THE RECORDS:
*** Begin section ***

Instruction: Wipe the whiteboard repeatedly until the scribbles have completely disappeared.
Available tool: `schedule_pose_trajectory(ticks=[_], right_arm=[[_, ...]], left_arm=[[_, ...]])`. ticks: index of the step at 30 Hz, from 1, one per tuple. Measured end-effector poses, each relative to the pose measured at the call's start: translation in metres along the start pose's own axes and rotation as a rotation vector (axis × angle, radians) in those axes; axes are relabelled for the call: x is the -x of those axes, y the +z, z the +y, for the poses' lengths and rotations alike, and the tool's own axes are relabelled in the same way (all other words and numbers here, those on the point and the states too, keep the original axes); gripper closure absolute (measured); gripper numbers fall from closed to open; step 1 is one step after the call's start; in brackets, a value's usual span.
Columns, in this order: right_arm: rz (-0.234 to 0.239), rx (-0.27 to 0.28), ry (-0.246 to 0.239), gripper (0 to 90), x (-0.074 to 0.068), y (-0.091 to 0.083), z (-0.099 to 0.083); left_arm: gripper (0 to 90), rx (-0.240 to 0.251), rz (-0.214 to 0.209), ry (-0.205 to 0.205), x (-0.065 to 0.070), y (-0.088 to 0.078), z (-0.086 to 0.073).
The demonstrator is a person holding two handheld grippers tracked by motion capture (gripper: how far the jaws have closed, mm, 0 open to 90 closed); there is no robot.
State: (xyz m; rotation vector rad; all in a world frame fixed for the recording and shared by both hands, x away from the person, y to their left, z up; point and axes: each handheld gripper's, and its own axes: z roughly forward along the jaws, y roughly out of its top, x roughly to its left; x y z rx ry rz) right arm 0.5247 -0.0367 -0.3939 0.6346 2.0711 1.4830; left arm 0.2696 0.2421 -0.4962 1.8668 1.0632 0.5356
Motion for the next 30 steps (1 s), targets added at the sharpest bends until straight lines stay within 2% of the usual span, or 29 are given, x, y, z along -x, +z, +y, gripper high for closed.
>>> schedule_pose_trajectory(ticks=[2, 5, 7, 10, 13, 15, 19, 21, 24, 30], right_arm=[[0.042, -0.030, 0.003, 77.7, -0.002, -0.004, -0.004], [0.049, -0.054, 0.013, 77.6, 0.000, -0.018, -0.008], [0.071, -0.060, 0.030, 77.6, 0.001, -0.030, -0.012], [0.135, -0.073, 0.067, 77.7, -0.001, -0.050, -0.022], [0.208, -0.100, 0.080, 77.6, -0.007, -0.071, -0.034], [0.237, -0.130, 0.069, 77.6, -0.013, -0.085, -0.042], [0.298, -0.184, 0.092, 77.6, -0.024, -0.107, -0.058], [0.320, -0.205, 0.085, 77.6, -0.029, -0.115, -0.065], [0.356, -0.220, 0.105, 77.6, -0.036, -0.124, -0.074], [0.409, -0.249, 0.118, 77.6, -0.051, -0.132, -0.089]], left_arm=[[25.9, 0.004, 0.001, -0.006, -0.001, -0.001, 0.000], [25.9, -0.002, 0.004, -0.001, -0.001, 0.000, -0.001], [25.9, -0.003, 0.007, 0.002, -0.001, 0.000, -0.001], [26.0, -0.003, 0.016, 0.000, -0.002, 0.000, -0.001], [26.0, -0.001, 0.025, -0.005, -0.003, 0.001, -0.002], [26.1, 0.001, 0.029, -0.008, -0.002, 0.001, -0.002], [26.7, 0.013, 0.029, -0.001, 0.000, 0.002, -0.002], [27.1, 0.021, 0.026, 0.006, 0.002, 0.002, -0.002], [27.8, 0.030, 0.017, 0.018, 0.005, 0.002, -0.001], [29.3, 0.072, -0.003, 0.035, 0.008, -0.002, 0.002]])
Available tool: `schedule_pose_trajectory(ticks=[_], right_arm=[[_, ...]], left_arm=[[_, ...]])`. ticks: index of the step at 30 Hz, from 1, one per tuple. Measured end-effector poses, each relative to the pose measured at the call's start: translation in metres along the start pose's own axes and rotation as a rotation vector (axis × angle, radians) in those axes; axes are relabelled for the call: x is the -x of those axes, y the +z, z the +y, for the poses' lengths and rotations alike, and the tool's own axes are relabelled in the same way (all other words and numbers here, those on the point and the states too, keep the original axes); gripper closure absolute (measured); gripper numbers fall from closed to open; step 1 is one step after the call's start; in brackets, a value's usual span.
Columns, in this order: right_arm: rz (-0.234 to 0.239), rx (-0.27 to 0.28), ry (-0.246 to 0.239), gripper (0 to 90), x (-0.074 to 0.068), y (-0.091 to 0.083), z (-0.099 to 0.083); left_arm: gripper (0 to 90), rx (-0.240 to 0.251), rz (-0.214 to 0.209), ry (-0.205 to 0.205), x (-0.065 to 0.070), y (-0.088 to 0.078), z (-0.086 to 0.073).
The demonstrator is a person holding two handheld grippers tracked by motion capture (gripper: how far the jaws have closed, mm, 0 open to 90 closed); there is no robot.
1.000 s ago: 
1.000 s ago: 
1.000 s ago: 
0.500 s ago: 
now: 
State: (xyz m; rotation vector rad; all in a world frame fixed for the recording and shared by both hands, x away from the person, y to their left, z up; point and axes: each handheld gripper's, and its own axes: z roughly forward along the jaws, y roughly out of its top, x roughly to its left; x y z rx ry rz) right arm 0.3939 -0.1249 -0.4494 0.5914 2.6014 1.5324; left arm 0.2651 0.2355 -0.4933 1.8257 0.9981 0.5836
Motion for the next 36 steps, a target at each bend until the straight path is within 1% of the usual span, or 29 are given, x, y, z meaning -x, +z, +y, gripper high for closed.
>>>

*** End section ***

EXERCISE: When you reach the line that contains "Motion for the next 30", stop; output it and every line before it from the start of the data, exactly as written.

REPLY TO THE TASK:
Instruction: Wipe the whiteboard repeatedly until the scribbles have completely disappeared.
Available tool: `schedule_pose_trajectory(ticks=[_], right_arm=[[_, ...]], left_arm=[[_, ...]])`. ticks: index of the step at 30 Hz, from 1, one per tuple. Measured end-effector poses, each relative to the pose measured at the call's start: translation in metres along the start pose's own axes and rotation as a rotation vector (axis × angle, radians) in those axes; axes are relabelled for the call: x is the -x of those axes, y the +z, z the +y, for the poses' lengths and rotations alike, and the tool's own axes are relabelled in the same way (all other words and numbers here, those on the point and the states too, keep the original axes); gripper closure absolute (measured); gripper numbers fall from closed to open; step 1 is one step after the call's start; in brackets, a value's usual span.
Columns, in this order: right_arm: rz (-0.234 to 0.239), rx (-0.27 to 0.28), ry (-0.246 to 0.239), gripper (0 to 90), x (-0.074 to 0.068), y (-0.091 to 0.083), z (-0.099 to 0.083); left_arm: gripper (0 to 90), rx (-0.240 to 0.251), rz (-0.214 to 0.209), ry (-0.205 to 0.205), x (-0.065 to 0.070), y (-0.088 to 0.078), z (-0.086 to 0.073).
The demonstrator is a person holding two handheld grippers tracked by motion capture (gripper: how far the jaws have closed, mm, 0 open to 90 closed); there is no robot.
State: (xyz m; rotation vector rad; all in a world frame fixed for the recording and shared by both hands, x away from the person, y to their left, z up; point and axes: each handheld gripper's, and its own axes: z roughly forward along the jaws, y roughly out of its top, x roughly to its left; x y z rx ry rz) right arm 0.5247 -0.0367 -0.3939 0.6346 2.0711 1.4830; left arm 0.2696 0.2421 -0.4962 1.8668 1.0632 0.5356
Motion for the next 30 steps (1 s), targets added at the sharpest bends until straight lines stay within 2% of the usual span, or 29 are given, x, y, z along -x, +z, +y, gripper high for closed.

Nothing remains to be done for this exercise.